## TASK DIRECTIONS
Determine how many lines of the material hold the string "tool" and reply with only that number.

## MATERIAL FOR THIS EXERCISE
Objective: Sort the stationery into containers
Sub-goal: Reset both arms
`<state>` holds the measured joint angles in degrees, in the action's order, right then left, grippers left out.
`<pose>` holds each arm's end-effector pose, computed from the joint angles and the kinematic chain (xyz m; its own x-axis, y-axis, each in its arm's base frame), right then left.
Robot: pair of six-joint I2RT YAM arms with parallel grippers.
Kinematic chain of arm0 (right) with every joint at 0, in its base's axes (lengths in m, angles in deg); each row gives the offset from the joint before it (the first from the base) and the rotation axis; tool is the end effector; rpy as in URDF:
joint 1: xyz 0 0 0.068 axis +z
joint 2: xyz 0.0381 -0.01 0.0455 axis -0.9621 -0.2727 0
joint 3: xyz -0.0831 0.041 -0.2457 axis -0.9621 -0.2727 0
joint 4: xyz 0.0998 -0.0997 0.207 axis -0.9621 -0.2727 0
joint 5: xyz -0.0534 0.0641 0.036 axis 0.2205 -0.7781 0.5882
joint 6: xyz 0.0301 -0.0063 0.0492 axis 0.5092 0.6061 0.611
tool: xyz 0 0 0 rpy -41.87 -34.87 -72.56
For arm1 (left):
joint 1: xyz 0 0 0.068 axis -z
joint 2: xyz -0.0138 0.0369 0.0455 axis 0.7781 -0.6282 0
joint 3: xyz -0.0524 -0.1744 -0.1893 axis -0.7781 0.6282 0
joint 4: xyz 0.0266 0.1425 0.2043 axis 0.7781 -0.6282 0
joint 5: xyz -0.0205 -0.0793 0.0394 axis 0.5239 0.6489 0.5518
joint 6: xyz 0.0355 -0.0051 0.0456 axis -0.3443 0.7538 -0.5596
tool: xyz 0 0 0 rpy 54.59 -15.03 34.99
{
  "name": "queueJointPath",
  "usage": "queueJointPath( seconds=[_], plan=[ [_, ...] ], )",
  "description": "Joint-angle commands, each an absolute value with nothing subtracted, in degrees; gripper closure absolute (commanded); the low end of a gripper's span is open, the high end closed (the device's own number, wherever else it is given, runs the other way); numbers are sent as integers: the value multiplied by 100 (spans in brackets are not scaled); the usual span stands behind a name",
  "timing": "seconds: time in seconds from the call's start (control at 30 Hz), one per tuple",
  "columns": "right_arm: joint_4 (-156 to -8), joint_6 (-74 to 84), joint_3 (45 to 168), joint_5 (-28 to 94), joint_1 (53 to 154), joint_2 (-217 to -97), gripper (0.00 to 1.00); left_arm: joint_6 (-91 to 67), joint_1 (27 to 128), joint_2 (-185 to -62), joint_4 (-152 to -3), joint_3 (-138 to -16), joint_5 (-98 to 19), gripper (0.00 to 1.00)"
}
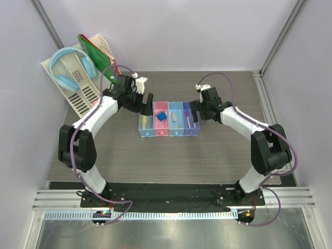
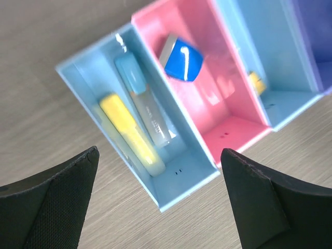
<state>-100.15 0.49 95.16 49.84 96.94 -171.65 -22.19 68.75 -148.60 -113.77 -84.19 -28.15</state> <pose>0.3241 0.1291 0.2053 -0.7235 -0.2617 -0.6388 -0.2636 0.9600 -0.0947 0.3484 -0.1256 0.2438 -0.7882 0.2282 -0.5715 0.4533 0.8434 -0.2884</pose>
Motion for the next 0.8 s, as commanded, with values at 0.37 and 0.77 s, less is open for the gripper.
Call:
queueJointPath(
  seconds=[0.37,0.77],
  plan=[
    [-11047,-913,9340,3470,9597,-13806,0,-2456,5523,-11521,-11673,-7311,-2607,0],
    [-11100,-878,8593,2679,9509,-12469,1,-2686,5267,-9753,-11700,-6291,-2782,0]
  ],
)
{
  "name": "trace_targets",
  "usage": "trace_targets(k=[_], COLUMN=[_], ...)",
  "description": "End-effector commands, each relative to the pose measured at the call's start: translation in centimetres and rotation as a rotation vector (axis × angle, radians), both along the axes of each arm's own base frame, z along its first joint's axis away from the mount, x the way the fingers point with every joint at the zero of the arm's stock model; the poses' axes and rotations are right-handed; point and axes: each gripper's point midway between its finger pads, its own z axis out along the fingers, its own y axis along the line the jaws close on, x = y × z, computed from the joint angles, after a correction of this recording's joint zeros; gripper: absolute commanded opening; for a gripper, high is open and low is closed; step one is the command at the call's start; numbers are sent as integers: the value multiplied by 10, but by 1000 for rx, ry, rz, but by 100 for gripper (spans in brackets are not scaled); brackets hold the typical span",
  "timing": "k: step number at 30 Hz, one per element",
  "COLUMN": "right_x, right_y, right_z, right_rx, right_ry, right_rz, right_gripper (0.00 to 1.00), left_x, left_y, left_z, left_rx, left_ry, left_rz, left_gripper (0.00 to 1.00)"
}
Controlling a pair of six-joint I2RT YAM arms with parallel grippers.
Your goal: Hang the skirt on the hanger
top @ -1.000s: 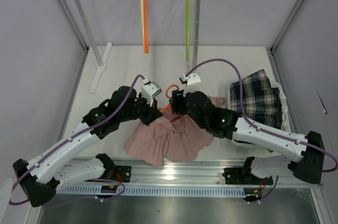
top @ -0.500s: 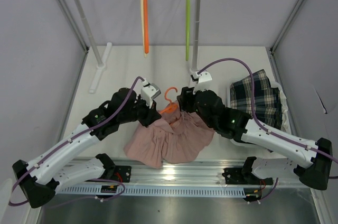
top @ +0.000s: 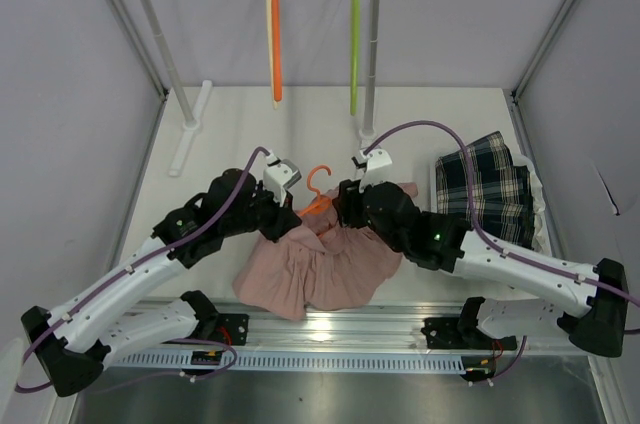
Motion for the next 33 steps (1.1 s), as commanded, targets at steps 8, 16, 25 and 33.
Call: trace_targets(k=[8,16,25,33], right_x=[-10,2,30,31], right_y=[10,9,-10,0], right_z=[-21,-32,-8,-4], right_rx=[-62,-114,-83,-74], right_ry=[40,48,54,59], right_rz=[4,-41,-140,-114], right_gripper=[50,36,8,27], left_x=[0,-8,-24,-17], left_y=[-4,2,11,25], left_z=[35,35,28,43], left_rx=[-88,-92,-71,-92], left_ry=[-58,-51,-22,-81], left_rz=[6,-3,-29,56], left_gripper=[0,0,0,0])
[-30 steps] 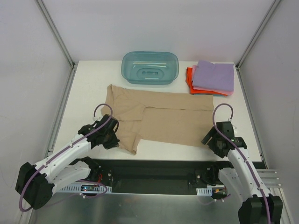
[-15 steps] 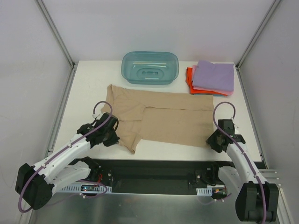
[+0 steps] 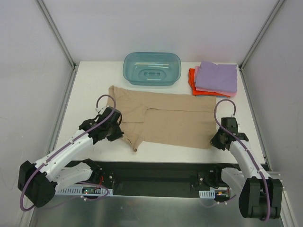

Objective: Fold and stack the t-shirts
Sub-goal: Grap the side of the flattened tshirt closest away from the robot with both arms, then fold the other side of the tshirt into a rectangle

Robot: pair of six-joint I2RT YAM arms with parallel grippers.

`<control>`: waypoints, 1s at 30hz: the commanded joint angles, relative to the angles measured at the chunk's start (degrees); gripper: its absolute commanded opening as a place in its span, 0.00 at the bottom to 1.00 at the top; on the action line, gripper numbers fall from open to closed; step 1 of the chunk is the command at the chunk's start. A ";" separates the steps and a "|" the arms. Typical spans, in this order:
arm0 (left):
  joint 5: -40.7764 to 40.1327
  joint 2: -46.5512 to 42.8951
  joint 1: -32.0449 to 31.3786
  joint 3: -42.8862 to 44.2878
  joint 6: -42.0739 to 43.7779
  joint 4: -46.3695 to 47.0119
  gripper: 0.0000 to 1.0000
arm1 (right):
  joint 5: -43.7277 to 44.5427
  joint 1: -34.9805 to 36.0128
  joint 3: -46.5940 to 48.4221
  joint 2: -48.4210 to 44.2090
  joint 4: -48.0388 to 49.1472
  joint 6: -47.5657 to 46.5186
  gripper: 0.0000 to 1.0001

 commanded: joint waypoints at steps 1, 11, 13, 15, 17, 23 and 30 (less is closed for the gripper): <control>-3.41 2.65 -0.17 5.58 2.57 2.39 0.00 | -2.64 -0.16 5.36 1.14 0.82 -2.60 0.01; -3.07 10.99 6.94 13.15 6.97 7.83 0.00 | -3.08 -0.25 16.26 9.67 0.29 -3.75 0.01; -0.79 12.67 8.44 14.46 9.07 10.73 0.00 | -3.26 -0.16 17.93 12.29 0.90 -4.27 0.01; -0.60 15.04 10.11 16.13 9.87 11.71 0.00 | -3.26 -0.16 20.56 14.15 0.64 -4.71 0.00; 0.01 17.41 11.60 17.54 10.48 13.20 0.00 | -2.91 -0.16 22.76 16.70 0.64 -4.63 0.01; -0.07 22.25 13.89 22.99 13.82 14.61 0.00 | 1.31 -0.16 27.42 21.01 0.03 -4.71 0.01; -0.51 24.54 15.74 27.38 19.44 16.37 0.00 | 3.07 -0.16 31.56 24.52 -0.59 -5.50 0.01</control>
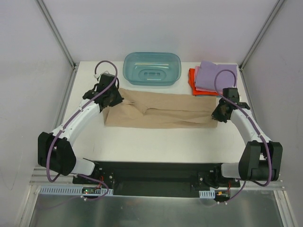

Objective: Fold and stack the t-shirts
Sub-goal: Fold the other side of the tshirt into a rectangle

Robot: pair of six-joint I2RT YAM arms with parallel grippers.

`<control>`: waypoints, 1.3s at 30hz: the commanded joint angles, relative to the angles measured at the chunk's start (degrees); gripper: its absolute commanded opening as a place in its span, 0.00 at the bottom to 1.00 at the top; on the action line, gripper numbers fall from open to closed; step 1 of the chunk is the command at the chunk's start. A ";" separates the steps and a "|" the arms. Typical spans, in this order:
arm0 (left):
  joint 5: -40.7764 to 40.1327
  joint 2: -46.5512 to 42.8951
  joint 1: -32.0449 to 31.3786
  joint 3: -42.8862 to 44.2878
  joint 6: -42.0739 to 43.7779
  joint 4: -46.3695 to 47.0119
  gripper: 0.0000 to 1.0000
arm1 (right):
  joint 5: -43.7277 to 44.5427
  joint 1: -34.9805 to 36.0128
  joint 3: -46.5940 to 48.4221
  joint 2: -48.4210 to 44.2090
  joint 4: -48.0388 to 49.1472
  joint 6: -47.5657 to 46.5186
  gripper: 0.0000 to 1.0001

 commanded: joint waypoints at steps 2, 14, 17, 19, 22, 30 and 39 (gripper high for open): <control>-0.14 2.12 1.36 4.37 5.35 2.86 0.00 | 2.55 -0.16 4.33 2.48 -0.55 -1.33 0.01; -0.22 17.05 5.57 13.42 8.08 4.62 0.05 | 3.69 -0.16 9.95 12.93 0.07 0.08 0.05; 0.38 23.90 7.24 18.51 10.97 4.36 0.24 | 6.58 -0.25 12.06 16.10 -0.46 0.34 0.10; 1.96 27.41 8.65 21.24 10.46 4.10 0.51 | 8.08 -0.25 13.29 17.77 -0.63 0.52 0.16; 5.65 29.36 9.62 22.57 9.40 4.10 0.88 | 8.70 -0.16 14.87 18.39 -1.42 0.78 0.57; 13.21 22.08 9.45 14.32 6.24 5.05 0.99 | 7.57 3.43 13.04 11.28 0.68 -3.69 1.00; 20.95 23.56 7.42 6.66 1.49 11.13 0.99 | -5.28 10.64 20.92 23.72 5.61 -7.05 1.00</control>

## RESULT
3